Im Mai soll der Antrag auf Baugenehmigung eingereicht werden. Im Verlauf des bisherigen Planungsprozesses ist der Effekt-Faktor mit der Eingangsfassade schon sehr deutlich reduziert worden. Putz statt Metall heißt es nun für das Erscheinungsbild der Hausfront. Der Foyereinschnitt ist keineswegs mehr so spektakulär wie in der Ursprungsfassung.
Aber auch dieses abgespeckte Konzept kam bei den Architekturexperten der Stadtgestaltungskommission nicht gut an. Manfred Kovatsch sprach von einer "aufgeregten Gestaltung". Jürg Sulzer fragte: "Geht es nicht ein wenig bescheidener?" Architektenkollegen wie Jórunn Ragnarsdóttir, Ulrike Lauber, Andreas Meck und der Generalkonservator des Bayerischen Landesamts für Denkmalpflege, Mathias Pfeil, wandten sich klar gegen den Entwurf.
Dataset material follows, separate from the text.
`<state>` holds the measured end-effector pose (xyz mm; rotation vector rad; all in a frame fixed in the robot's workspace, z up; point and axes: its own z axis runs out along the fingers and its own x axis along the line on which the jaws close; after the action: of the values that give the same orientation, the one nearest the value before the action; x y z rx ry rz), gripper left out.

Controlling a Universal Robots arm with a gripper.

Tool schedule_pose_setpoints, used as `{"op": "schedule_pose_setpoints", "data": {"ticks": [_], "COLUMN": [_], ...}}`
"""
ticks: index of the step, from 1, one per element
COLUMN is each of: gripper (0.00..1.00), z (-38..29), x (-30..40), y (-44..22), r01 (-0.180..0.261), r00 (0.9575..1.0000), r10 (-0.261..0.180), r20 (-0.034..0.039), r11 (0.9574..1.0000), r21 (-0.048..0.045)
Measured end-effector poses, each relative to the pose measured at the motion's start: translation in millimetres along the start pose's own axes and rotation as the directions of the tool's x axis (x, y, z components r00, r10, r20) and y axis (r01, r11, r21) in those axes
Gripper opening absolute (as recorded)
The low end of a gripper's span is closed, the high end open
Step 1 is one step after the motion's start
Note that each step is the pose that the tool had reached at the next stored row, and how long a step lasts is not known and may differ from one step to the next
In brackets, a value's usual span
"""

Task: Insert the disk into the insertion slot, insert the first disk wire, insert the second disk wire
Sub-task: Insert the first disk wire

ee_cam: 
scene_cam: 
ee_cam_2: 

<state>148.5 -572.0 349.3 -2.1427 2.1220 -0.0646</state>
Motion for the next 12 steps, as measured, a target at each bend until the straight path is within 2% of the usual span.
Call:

Ihre Argumente: Der Neubau passe nicht in das Umfeld des Winthirplatzes. Wie ein Fremdkörper sprenge er den Maßstab des Ortes. Die formale Geste des Foyer-Einschnitts sei alles andere als überzeugend. Man müsse sich fragen, ob diese Art der Architektur überhaupt zu einer Jugendherberge passe.
Auch Matthias Sauerbruch äußerte sich kritisch zu Detailfragen der Planung. Grundsätzlich befürwortete er jedoch den Entwurf: "Wenn ein Bauherr schon einmal bereit ist, dieses Experiment zu wagen, dann sollte man es auch zulassen." Die Stadträtin und Vorsitzende des Bezirksausschusses Neuhausen-Nymphenburg, Anna Hanusch (Grüne), findet den überarbeiteten Entwurf "fast schon langweilig". Das ursprüngliche Konzept habe sie mehr angesprochen, obwohl es auch für Unruhe unter den Bewohnern des Viertels gesorgt habe. Hanusch gehörte der Kommission allerdings nur als Gast an.
Sauerbruch blieb bei der Abstimmung der einzige Befürworter des Konzepts. Nun muss dieses erneut überarbeitet und dann der Kommission wieder vorgelegt werden.